What is needed
From the records below, find each line with the string "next" and copy it.

Excerpts from a dataset:
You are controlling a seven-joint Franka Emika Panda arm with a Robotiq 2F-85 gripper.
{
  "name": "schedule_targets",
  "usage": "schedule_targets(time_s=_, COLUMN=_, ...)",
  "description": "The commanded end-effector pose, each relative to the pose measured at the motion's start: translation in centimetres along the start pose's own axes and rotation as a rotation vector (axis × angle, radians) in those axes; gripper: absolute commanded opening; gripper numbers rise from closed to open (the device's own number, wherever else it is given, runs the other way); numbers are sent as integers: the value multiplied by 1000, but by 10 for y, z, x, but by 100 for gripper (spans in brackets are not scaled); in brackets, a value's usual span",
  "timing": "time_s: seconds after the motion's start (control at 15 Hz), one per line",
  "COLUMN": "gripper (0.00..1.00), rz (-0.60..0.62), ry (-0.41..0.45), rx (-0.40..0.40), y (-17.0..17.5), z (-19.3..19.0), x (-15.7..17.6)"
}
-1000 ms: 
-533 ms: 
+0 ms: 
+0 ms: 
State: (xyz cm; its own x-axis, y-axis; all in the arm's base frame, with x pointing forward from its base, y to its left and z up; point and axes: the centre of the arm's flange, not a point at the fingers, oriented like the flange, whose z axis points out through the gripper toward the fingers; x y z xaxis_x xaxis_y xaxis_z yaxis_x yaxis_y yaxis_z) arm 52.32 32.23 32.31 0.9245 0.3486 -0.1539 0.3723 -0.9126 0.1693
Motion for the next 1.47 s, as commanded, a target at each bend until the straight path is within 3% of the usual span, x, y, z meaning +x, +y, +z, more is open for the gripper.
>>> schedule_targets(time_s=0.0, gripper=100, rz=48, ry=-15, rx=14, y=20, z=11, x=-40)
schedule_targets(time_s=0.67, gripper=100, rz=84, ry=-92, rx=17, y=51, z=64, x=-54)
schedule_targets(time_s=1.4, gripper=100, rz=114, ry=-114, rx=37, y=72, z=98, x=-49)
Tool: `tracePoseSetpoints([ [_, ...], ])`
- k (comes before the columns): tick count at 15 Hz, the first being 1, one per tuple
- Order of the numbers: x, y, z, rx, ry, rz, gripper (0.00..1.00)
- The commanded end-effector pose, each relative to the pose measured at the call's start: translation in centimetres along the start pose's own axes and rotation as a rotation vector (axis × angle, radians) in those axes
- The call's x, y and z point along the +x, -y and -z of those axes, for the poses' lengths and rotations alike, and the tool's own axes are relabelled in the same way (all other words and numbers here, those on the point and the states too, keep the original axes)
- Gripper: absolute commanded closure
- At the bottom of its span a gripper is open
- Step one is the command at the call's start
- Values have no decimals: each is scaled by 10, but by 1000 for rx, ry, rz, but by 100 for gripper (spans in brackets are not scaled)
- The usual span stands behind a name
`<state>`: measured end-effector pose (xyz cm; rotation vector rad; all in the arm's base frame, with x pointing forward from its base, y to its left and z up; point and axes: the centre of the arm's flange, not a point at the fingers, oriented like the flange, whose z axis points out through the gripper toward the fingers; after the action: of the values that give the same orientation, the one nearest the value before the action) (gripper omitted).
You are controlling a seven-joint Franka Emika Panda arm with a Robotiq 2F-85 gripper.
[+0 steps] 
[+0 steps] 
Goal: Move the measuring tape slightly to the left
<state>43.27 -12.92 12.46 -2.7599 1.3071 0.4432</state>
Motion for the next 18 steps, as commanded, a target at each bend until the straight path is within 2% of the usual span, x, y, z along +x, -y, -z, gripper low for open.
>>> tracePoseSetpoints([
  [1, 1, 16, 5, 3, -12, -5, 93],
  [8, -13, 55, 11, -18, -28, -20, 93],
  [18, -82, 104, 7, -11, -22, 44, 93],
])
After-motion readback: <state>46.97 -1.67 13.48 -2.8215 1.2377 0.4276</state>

Exercise output
Motion for the next 1.47 s, as commanded, a target at each bend until the straight path is within 3% of the usual span, x, y, z meaning +x, +y, +z, more is open for the gripper.
Motion for the next 18 steps, as commanded, a target at each bend until the straight path is within 2% of the usual span, x, y, z along +x, -y, -z, gripper low for open.

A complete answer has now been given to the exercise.